Biezputras Diena (Porrige Day) -- Ancient Latvian Calendar

Create-A-Vacuum Day -- an internet generated celebration of the nothingness of vacuums

General Thaddeus Kosciuszko Day -- Poland

Homemade Soup Day

Independence Day -- Sri Lanka

King Frost Day -- London (Celebrated yearly until WWI, in remembrance of the frozen River Thames on this day in 1814.)

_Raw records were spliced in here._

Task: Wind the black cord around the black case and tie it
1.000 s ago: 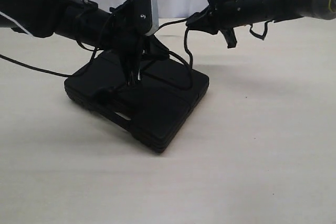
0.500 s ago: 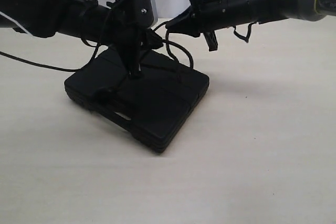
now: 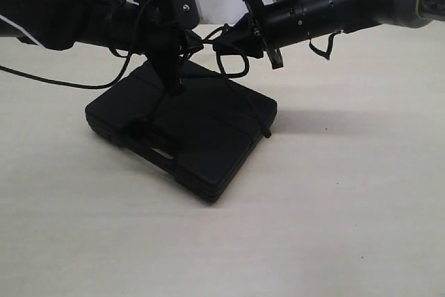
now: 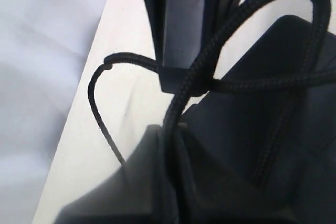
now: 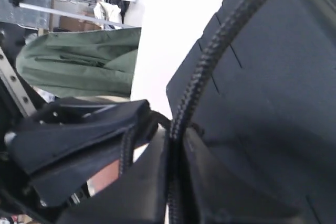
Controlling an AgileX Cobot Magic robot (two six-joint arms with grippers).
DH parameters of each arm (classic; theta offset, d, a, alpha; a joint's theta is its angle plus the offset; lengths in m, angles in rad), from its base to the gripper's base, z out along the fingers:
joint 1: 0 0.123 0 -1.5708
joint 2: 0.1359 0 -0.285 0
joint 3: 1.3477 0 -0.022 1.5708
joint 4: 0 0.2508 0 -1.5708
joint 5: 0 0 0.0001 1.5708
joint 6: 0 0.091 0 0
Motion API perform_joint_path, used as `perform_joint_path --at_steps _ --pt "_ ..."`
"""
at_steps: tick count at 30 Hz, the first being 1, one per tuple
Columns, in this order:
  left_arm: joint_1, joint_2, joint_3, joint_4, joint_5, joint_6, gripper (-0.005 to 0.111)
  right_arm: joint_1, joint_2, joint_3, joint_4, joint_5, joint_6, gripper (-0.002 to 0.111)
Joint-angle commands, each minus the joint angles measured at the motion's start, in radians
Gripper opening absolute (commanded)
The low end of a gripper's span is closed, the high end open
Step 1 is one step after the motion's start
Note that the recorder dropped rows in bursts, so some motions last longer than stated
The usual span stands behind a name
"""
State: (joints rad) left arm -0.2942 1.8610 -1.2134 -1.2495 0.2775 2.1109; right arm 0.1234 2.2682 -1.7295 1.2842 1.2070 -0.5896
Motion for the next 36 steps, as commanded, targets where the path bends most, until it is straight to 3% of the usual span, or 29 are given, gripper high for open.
perform_joint_path --at_steps 1,7,16,29,36 --pt "-0.010 0.013 -0.008 -0.020 -0.033 0.032 0.000 0.003 -0.003 -0.002 -0.048 0.014 -0.027 0.005" --pt "-0.010 0.066 -0.008 -0.020 -0.084 0.032 0.000 0.003 -0.003 -0.002 -0.073 0.014 -0.047 0.007" --pt "-0.010 0.090 -0.008 -0.020 -0.106 0.032 0.000 0.001 -0.003 -0.002 -0.081 0.014 -0.046 0.050" --pt "-0.010 0.099 -0.008 -0.023 -0.060 0.032 0.000 0.001 -0.024 -0.002 -0.175 0.014 -0.001 0.055" --pt "-0.010 0.102 -0.008 -0.019 -0.046 0.032 0.000 0.001 -0.030 -0.002 -0.190 0.014 0.003 0.085"
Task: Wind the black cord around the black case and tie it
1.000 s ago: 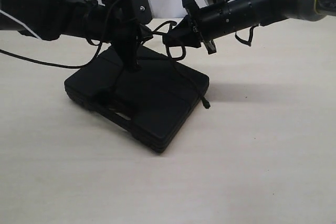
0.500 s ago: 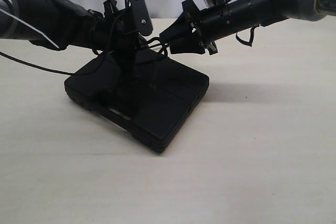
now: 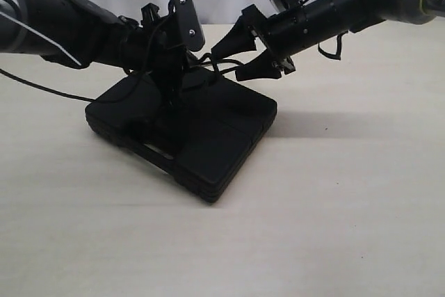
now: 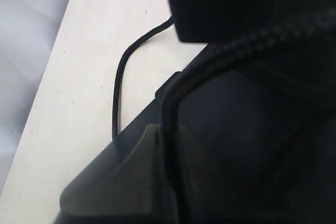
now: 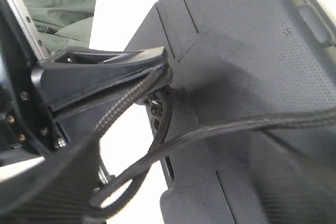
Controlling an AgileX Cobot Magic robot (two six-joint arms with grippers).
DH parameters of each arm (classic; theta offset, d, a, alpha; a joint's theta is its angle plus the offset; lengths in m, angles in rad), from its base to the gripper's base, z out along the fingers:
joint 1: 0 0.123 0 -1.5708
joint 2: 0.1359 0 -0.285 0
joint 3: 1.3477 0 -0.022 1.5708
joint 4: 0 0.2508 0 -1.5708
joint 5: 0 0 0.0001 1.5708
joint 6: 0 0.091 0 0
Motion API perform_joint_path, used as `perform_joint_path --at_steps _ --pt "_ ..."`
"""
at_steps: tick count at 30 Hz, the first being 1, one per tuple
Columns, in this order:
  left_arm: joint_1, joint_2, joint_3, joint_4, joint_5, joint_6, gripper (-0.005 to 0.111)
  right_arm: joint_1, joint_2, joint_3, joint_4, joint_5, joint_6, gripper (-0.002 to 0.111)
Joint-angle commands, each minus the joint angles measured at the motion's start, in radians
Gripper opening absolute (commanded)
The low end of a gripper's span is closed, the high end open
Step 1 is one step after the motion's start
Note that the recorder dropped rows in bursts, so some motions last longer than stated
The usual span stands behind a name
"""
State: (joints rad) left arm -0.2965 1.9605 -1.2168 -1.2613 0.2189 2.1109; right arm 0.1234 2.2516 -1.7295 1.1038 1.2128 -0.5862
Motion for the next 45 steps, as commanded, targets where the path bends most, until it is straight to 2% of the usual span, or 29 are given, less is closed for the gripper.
perform_joint_path --at_steps 1,4,11,16,22,27,30,36,40,45 --pt "-0.007 0.002 -0.005 -0.007 0.012 0.032 0.000 0.001 -0.013 -0.002 -0.009 0.008 0.015 0.086" --pt "-0.007 0.002 -0.005 -0.007 0.028 0.032 0.000 -0.017 -0.013 -0.009 -0.002 0.008 0.086 0.086" --pt "-0.007 0.006 -0.005 -0.007 0.060 0.032 0.000 -0.060 -0.046 -0.023 -0.002 0.008 0.086 0.086" --pt "-0.007 0.036 -0.005 -0.007 0.059 0.032 0.000 -0.044 -0.066 0.001 -0.082 0.008 0.086 0.086" --pt "-0.007 0.063 -0.005 -0.007 0.056 0.032 0.000 -0.033 -0.077 0.033 -0.084 0.008 0.086 0.086" --pt "-0.007 0.070 -0.005 -0.007 0.056 0.032 0.000 -0.021 -0.160 0.047 -0.217 0.008 0.099 0.086" --pt "-0.007 0.070 -0.005 -0.005 0.057 0.032 0.000 -0.005 -0.227 0.107 -0.289 0.008 0.129 0.086" --pt "-0.007 0.070 -0.005 -0.007 0.052 0.032 0.000 0.008 -0.333 0.300 -0.298 0.008 0.160 0.086" --pt "-0.007 0.070 -0.005 -0.007 0.052 0.032 0.000 0.034 -0.368 0.445 -0.248 0.008 0.159 0.086" --pt "-0.007 0.070 -0.005 -0.007 0.052 0.032 0.000 0.077 -0.353 0.511 -0.134 -0.069 0.096 0.086"
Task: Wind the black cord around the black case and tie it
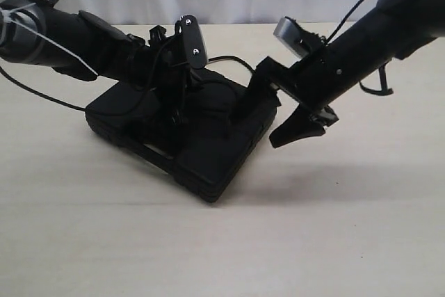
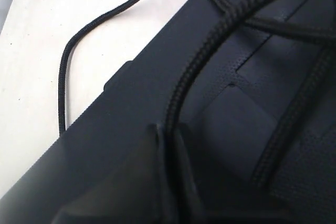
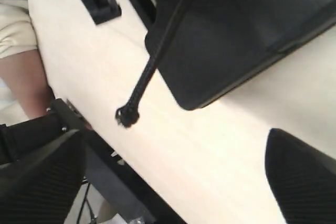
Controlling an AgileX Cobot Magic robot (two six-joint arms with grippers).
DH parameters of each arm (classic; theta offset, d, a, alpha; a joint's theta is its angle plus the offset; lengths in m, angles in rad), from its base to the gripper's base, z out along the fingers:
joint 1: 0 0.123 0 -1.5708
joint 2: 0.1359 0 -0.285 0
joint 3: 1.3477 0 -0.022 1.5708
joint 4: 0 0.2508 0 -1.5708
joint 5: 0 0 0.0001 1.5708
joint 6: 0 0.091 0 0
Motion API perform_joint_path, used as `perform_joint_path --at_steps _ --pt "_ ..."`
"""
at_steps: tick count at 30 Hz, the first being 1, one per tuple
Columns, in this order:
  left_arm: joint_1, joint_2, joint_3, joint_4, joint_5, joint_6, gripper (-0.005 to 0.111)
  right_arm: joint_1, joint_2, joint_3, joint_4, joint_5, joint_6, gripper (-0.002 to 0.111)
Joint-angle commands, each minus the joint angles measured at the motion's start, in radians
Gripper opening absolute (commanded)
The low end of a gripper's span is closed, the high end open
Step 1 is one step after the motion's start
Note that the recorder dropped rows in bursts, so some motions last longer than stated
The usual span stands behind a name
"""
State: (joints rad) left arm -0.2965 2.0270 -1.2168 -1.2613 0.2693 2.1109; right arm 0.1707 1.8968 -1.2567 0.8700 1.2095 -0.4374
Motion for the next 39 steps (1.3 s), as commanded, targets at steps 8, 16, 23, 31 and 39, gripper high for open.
perform_joint_path --at_steps 8,16,23,31,39 --pt "-0.007 0.003 -0.005 -0.007 0.004 0.032 0.000 0.040 0.066 0.038 0.277 -0.099 -0.176 0.075" --pt "-0.007 0.003 -0.005 -0.007 0.005 0.032 0.000 0.040 0.114 0.038 0.293 -0.101 -0.205 0.016" --pt "-0.007 -0.007 -0.005 -0.007 0.005 0.026 0.021 0.040 0.055 0.038 0.296 -0.072 -0.253 0.004" --pt "-0.007 -0.185 0.009 0.147 -0.021 -0.546 0.058 -0.012 -0.150 -0.027 0.291 -0.107 -0.254 0.004" --pt "0.019 -0.280 -0.037 1.109 0.411 -1.732 0.058 -0.043 -0.175 -0.091 0.289 -0.201 -0.254 0.004"
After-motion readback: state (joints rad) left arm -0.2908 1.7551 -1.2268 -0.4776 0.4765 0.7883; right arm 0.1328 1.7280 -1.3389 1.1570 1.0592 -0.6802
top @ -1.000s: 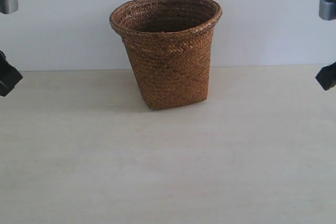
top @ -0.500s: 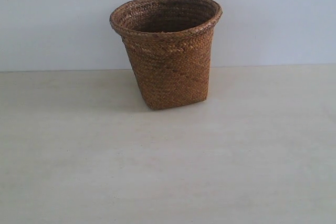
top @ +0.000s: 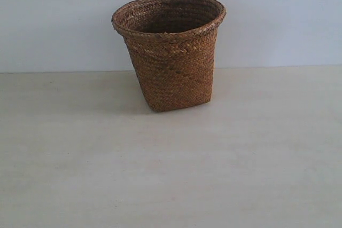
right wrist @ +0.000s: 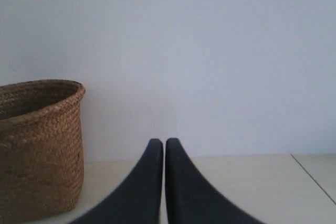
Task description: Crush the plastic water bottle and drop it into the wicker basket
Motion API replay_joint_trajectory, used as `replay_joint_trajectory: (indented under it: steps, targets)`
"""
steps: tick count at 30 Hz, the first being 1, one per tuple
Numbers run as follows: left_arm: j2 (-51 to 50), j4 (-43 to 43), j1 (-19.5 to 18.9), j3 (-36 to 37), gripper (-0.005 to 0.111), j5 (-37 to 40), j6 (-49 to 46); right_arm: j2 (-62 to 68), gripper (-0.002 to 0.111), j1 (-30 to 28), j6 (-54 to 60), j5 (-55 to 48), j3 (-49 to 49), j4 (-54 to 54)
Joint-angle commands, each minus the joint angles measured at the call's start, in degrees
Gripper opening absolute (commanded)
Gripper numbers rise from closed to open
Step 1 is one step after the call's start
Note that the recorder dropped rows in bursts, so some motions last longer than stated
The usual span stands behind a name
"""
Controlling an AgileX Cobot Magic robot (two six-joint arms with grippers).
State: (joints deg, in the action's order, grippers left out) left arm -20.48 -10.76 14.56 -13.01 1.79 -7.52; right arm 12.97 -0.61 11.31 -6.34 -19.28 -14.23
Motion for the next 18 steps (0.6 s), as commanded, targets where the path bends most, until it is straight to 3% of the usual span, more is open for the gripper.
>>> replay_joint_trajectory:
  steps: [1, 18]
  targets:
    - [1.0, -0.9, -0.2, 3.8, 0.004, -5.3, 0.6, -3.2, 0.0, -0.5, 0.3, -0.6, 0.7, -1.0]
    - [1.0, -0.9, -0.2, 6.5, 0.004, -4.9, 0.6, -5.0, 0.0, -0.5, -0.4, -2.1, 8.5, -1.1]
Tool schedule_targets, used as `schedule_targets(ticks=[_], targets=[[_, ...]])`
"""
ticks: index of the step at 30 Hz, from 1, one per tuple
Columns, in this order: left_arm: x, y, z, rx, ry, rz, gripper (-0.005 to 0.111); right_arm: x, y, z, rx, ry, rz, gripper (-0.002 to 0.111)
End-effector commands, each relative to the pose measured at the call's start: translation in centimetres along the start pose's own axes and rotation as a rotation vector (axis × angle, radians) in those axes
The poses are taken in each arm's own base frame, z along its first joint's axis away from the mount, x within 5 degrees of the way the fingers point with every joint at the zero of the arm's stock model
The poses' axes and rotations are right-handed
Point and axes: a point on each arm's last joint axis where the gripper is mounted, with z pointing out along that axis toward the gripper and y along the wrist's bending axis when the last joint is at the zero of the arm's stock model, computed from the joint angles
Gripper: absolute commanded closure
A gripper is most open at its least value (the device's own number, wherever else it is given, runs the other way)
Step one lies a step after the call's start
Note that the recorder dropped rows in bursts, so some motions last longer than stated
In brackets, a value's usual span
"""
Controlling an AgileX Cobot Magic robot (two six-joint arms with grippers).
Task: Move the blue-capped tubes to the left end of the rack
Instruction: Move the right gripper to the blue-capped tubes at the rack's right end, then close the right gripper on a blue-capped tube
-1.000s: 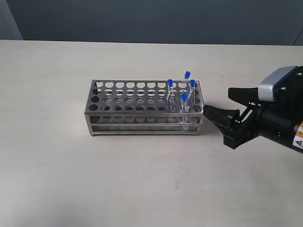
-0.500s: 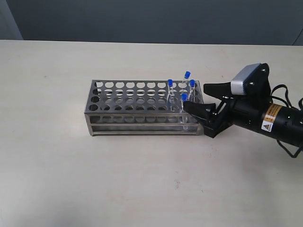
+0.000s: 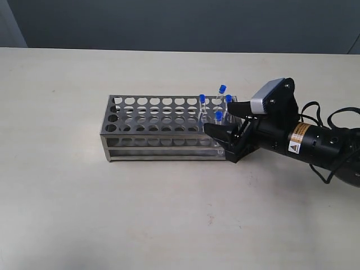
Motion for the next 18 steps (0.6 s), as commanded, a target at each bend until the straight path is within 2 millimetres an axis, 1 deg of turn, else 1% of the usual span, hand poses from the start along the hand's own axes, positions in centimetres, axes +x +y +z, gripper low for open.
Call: schedule_targets(ticks=[1, 18], targets=[[0.07, -0.06, 0.0, 0.011, -0.003, -0.005, 0.106, -0.06, -0.08, 0.15, 0.006, -0.003, -0.005, 0.036], [0.07, -0.06, 0.0, 0.011, -0.003, -0.005, 0.106, -0.11, -0.28, 0.14, 0.029, -0.009, 0.003, 0.036]])
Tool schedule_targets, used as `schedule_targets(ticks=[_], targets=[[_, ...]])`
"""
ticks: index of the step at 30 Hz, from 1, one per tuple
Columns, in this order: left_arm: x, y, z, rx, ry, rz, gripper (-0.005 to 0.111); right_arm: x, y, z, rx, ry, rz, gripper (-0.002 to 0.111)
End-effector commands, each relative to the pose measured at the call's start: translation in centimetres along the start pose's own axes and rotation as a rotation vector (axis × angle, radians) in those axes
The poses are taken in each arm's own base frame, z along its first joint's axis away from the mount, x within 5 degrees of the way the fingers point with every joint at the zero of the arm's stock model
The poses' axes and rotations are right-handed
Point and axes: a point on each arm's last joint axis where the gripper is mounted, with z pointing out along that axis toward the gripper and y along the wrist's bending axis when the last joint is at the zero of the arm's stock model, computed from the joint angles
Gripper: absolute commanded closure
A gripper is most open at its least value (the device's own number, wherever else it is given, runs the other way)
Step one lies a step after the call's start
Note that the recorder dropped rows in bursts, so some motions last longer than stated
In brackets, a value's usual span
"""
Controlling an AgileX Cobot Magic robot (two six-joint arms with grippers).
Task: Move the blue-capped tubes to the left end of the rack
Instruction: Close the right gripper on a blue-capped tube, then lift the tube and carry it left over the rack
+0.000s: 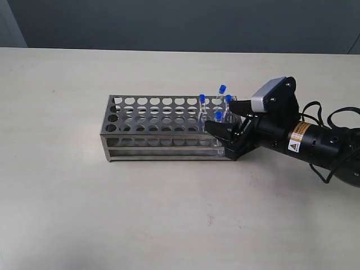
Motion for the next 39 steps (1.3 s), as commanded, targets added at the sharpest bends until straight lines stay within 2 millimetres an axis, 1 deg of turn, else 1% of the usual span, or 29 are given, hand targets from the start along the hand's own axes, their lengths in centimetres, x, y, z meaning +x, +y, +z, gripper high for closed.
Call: schedule_targets(ticks=[1, 4, 9, 17, 20, 22, 24, 25, 26, 27, 28, 31, 33, 39], targets=[[0.1, -0.1, 0.0, 0.011, -0.003, -0.005, 0.106, 0.0, -0.1, 0.1, 0.004, -0.003, -0.005, 0.036], [0.1, -0.1, 0.0, 0.011, -0.003, -0.005, 0.106, -0.1, 0.2, 0.3, -0.004, -0.003, -0.006, 0.036], [0.1, -0.1, 0.0, 0.011, -0.003, -0.005, 0.106, -0.4, 0.9, 1.3, -0.022, 0.027, -0.033, 0.036], [0.1, -0.1, 0.0, 0.011, -0.003, -0.005, 0.106, -0.5, 0.5, 1.5, 0.01, 0.038, -0.018, 0.036], [0.1, -0.1, 0.0, 0.011, -0.003, -0.005, 0.106, -0.1, 0.4, 1.4, 0.02, 0.076, -0.007, 0.037], [0.1, -0.1, 0.0, 0.011, -0.003, -0.005, 0.106, 0.2, 0.3, 1.4, 0.031, 0.114, 0.021, 0.045], [0.1, -0.1, 0.0, 0.011, -0.003, -0.005, 0.106, 0.2, 0.3, 1.4, 0.032, 0.111, 0.044, 0.074], [0.1, -0.1, 0.0, 0.011, -0.003, -0.005, 0.106, 0.2, 0.3, 1.4, 0.031, 0.109, 0.044, 0.082], [0.1, -0.1, 0.0, 0.011, -0.003, -0.005, 0.106, 0.2, 0.4, 1.4, 0.028, 0.11, 0.042, 0.097], [0.1, -0.1, 0.0, 0.011, -0.003, -0.005, 0.106, 0.2, 0.4, 1.4, 0.026, 0.111, 0.042, 0.106], [0.1, -0.1, 0.0, 0.011, -0.003, -0.005, 0.106, 0.2, 0.5, 1.4, 0.019, 0.111, 0.044, 0.108], [0.1, -0.1, 0.0, 0.011, -0.003, -0.005, 0.106, 0.0, 0.8, 1.4, -0.018, 0.089, 0.047, 0.108], [0.1, -0.1, 0.0, 0.011, -0.003, -0.005, 0.106, -0.8, 0.9, 1.2, -0.027, 0.068, 0.036, 0.108], [0.1, -0.1, 0.0, 0.011, -0.003, -0.003, 0.106, -4.4, 1.1, -0.2, 0.001, -0.017, -0.034, 0.108]])
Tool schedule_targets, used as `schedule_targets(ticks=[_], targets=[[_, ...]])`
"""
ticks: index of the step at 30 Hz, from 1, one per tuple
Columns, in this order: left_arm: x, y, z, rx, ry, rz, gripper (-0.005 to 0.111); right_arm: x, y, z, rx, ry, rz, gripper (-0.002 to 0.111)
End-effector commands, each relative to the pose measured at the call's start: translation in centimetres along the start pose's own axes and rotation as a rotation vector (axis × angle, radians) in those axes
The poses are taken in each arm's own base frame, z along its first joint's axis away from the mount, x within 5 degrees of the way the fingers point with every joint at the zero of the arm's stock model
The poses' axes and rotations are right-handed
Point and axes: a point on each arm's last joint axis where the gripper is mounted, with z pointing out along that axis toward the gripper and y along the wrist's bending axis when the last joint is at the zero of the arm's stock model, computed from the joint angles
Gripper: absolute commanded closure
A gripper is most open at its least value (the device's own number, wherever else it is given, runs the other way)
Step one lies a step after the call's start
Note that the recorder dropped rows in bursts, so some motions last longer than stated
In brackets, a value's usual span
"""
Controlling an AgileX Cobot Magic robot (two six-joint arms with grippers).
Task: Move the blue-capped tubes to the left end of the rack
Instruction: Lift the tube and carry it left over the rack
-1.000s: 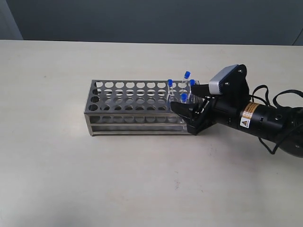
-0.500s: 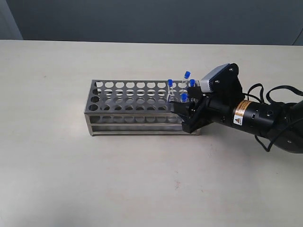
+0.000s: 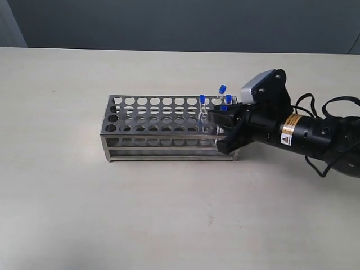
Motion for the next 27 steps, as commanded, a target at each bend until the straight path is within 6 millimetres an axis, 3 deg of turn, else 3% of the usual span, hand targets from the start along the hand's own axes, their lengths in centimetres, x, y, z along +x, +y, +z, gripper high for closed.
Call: schedule_targets(ticks=[1, 8, 11, 14, 18, 22, 27], targets=[[0.1, -0.1, 0.0, 0.011, -0.003, -0.003, 0.106, -3.1, 0.2, -1.5, 0.026, -0.067, -0.064, 0.108], [0.1, -0.1, 0.0, 0.011, -0.003, -0.005, 0.106, -7.7, 0.8, -4.3, 0.086, -0.2, -0.098, 0.108], [0.1, -0.1, 0.0, 0.011, -0.003, -0.005, 0.106, -10.0, 0.9, -4.3, 0.064, -0.284, -0.059, 0.108], [0.1, -0.1, 0.0, 0.011, -0.003, -0.005, 0.106, -12.0, 1.5, -2.6, 0.03, -0.283, -0.086, 0.108], [0.1, -0.1, 0.0, 0.011, -0.003, -0.005, 0.106, -14.1, 3.6, 1.4, -0.07, -0.262, -0.147, 0.108], [0.1, -0.1, 0.0, 0.011, -0.003, -0.005, 0.106, -15.0, 4.9, 5.6, -0.105, -0.221, -0.164, 0.108], [0.1, -0.1, 0.0, 0.011, -0.003, -0.005, 0.106, -14.4, 5.2, 10.4, -0.118, -0.175, -0.14, 0.108]])
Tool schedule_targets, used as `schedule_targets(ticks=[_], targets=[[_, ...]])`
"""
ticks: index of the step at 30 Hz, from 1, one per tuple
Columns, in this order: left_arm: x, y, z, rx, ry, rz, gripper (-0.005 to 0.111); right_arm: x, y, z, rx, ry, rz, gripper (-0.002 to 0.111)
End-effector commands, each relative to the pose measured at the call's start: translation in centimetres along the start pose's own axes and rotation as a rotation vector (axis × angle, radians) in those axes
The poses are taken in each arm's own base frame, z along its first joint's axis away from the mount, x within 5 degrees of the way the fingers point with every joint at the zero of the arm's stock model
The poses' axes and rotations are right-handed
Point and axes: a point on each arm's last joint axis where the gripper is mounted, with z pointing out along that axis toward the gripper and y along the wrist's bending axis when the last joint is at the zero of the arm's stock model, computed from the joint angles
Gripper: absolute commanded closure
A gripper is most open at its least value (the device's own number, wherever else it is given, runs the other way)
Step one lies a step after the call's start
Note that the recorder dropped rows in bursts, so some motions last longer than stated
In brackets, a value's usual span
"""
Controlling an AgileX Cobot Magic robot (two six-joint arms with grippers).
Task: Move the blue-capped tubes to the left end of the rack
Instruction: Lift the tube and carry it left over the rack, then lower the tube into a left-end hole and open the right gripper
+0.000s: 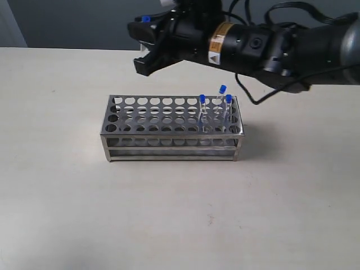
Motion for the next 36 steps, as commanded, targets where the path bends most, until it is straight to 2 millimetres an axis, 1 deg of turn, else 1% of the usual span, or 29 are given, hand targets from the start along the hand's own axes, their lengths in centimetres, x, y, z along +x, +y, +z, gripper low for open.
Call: schedule_targets(ticks=[1, 2, 5, 8, 11, 17, 20, 25, 33, 34, 36], targets=[[0.1, -0.1, 0.0, 0.011, -0.003, -0.005, 0.106, 1.9, -0.2, 4.3, -0.008, 0.048, 0.04, 0.108], [0.1, -0.1, 0.0, 0.011, -0.003, -0.003, 0.106, 2.1, -0.2, 4.9, -0.012, 0.049, 0.055, 0.108], [0.1, -0.1, 0.0, 0.011, -0.003, -0.003, 0.106, 3.1, 0.6, 7.5, -0.049, 0.075, 0.045, 0.108], [0.1, -0.1, 0.0, 0.011, -0.003, -0.005, 0.106, 4.3, 1.3, 9.2, -0.044, 0.119, 0.063, 0.108], [0.1, -0.1, 0.0, 0.011, -0.004, -0.005, 0.106, 4.4, 1.7, 9.3, -0.048, 0.124, 0.066, 0.108], [0.1, -0.1, 0.0, 0.011, -0.004, -0.005, 0.106, 6.1, 1.6, 9.7, -0.034, 0.176, 0.074, 0.108], [0.1, -0.1, 0.0, 0.011, -0.004, -0.005, 0.106, 6.5, 1.6, 9.8, -0.033, 0.187, 0.074, 0.108], [0.1, -0.1, 0.0, 0.011, -0.004, -0.005, 0.106, 7.0, 1.5, 9.9, -0.029, 0.203, 0.076, 0.108], [0.1, -0.1, 0.0, 0.011, -0.004, -0.005, 0.106, 7.2, 1.4, 9.8, -0.013, 0.224, 0.079, 0.108], [0.1, -0.1, 0.0, 0.011, -0.004, -0.005, 0.106, 7.2, 1.4, 9.8, -0.012, 0.224, 0.085, 0.107], [0.1, -0.1, 0.0, 0.011, -0.004, -0.005, 0.106, 7.3, 1.4, 9.8, -0.007, 0.229, 0.101, 0.101]])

Laura Ingalls Wilder Gingerbread Social -- Pomona, CA, US (Pomona Public Library has on permanent display many of her original manuscripts)

Liberation Day -- Angola

Mawlid an Nabi -- Islam (the Prophet's Birthday)

National Stuffed Mushroom Day

Orchid Festival/Tropical Extravaganza -- Royal Botanical Gardens, Kew, London (through March 4)

Quacker Day -- for those who love Quacker Factory clothes

Spoiled Cats' Day -- internet generated, and isn't this every day?

St. Andrew Corsini's Day (Patron against quarrels, sudden death)

St. John de Brito's Day (Patron of Portugal)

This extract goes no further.